Using the material that follows, output exactly the lines from the one containing "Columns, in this" through the one containing "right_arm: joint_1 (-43", with both ends kept.

*** DATASET EXCERPT

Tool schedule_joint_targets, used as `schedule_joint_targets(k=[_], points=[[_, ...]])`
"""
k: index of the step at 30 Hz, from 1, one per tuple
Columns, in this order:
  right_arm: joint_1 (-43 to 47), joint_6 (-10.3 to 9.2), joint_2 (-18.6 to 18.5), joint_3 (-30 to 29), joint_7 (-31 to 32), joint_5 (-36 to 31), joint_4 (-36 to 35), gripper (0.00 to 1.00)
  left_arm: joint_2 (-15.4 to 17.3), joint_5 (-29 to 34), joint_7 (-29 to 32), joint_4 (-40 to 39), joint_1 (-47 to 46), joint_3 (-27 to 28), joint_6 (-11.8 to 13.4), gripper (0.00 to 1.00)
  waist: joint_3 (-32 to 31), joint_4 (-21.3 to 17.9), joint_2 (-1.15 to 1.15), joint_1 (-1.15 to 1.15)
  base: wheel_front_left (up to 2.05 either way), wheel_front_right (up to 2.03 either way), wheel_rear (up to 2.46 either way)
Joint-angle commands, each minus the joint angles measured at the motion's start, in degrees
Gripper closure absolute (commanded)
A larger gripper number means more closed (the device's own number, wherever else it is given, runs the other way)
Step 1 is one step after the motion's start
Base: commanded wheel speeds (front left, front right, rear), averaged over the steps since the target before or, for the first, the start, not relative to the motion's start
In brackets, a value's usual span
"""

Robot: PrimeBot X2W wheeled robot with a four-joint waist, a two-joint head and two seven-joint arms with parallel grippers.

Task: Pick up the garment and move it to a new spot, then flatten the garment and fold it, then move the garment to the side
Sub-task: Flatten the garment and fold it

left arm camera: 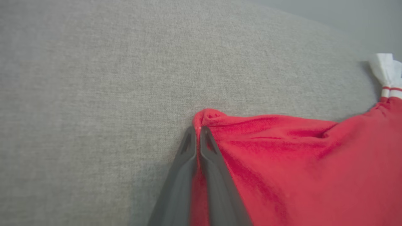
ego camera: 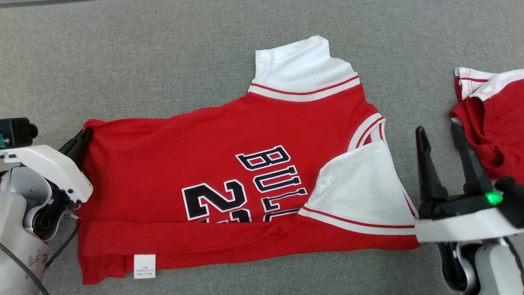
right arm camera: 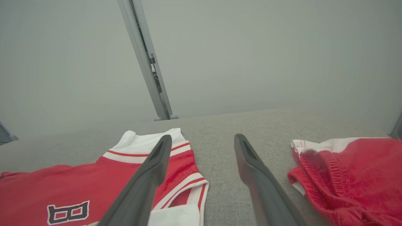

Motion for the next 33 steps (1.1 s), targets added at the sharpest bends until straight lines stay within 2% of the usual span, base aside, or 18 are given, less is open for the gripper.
schedule_joint_targets(k=[1, 6, 11, 12, 18, 20, 28, 29, 31, 33], points=[[-1.4, 0.02, -0.3, -0.4, -0.6, 0.4, 0.1, 0.00, -0.3, -0.1, 0.3, 0.6, -0.2, -0.7, 0.1, 1.00, 0.1, 0.0, 0.00, 0.00, 0.00, 0.00, 0.00], [-9.2, 0.02, -1.7, -1.6, 1.0, 2.2, 2.9, 0.00, 0.4, -0.1, -1.0, -1.4, -1.4, -2.3, 0.0, 1.00, 0.6, 0.8, 0.00, 0.00, 0.00, 0.00, 0.00], [-20.0, 0.03, -6.3, -0.9, 5.1, 5.7, 12.6, 0.00, -1.0, 1.1, -2.4, -4.2, -3.8, -4.5, 0.0, 1.00, 1.8, 4.1, 0.00, 0.00, 0.00, 0.00, 0.00], [-26.2, 0.03, -9.4, 0.3, 7.5, 7.6, 19.5, 0.00, -2.7, 2.0, -2.7, -5.5, -6.3, -6.9, 0.0, 1.00, 2.6, 7.5, 0.00, 0.00, 0.00, 0.00, 0.00], [-36.9, 0.06, -14.2, 6.3, 13.2, 10.0, 31.2, 0.00, -5.6, 2.8, -3.4, -6.6, -11.1, -11.6, 0.0, 1.00, 4.7, 12.5, 0.00, 0.00, 0.00, 0.00, 0.00], [-41.1, 0.06, -15.5, 10.6, 16.3, 11.1, 35.7, 0.00, -6.4, 2.3, -4.1, -6.4, -12.9, -13.8, 0.0, 1.00, 5.5, 13.9, 0.00, 0.00, 0.00, 0.00, 0.00], [-48.7, 0.02, -18.3, 21.4, 24.2, 14.3, 44.6, 0.00, -7.7, -0.4, -7.3, -4.0, -15.6, -18.6, 0.0, 1.00, 7.0, 15.9, 0.00, 0.00, 0.00, 0.00, 0.00], [-49.4, 0.02, -18.6, 22.0, 24.3, 14.8, 45.1, 0.23, -7.8, -0.8, -7.6, -3.6, -15.8, -18.9, 0.0, 1.00, 7.1, 16.0, 0.00, 0.00, 0.00, 0.00, 0.00], [-50.1, 0.01, -18.9, 23.7, 25.1, 16.2, 45.8, 1.00, -7.8, -1.6, -8.5, -3.0, -16.3, -19.5, 0.0, 1.00, 7.2, 16.3, 0.00, 0.00, 0.00, 0.00, 0.00], [-51.0, 0.01, -19.7, 25.0, 23.6, 18.3, 45.5, 1.00, -7.4, -3.0, -10.1, -2.3, -16.6, -20.1, 0.0, 1.00, 7.0, 16.3, 0.00, 0.00, 0.00, 0.00, 0.00]])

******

ANSWER TO THIS PROBLEM ▸
Columns, in this order:
  right_arm: joint_1 (-43 to 47), joint_6 (-10.3 to 9.2), joint_2 (-18.6 to 18.5), joint_3 (-30 to 29), joint_7 (-31 to 32), joint_5 (-36 to 31), joint_4 (-36 to 35), gripper (0.00 to 1.00)

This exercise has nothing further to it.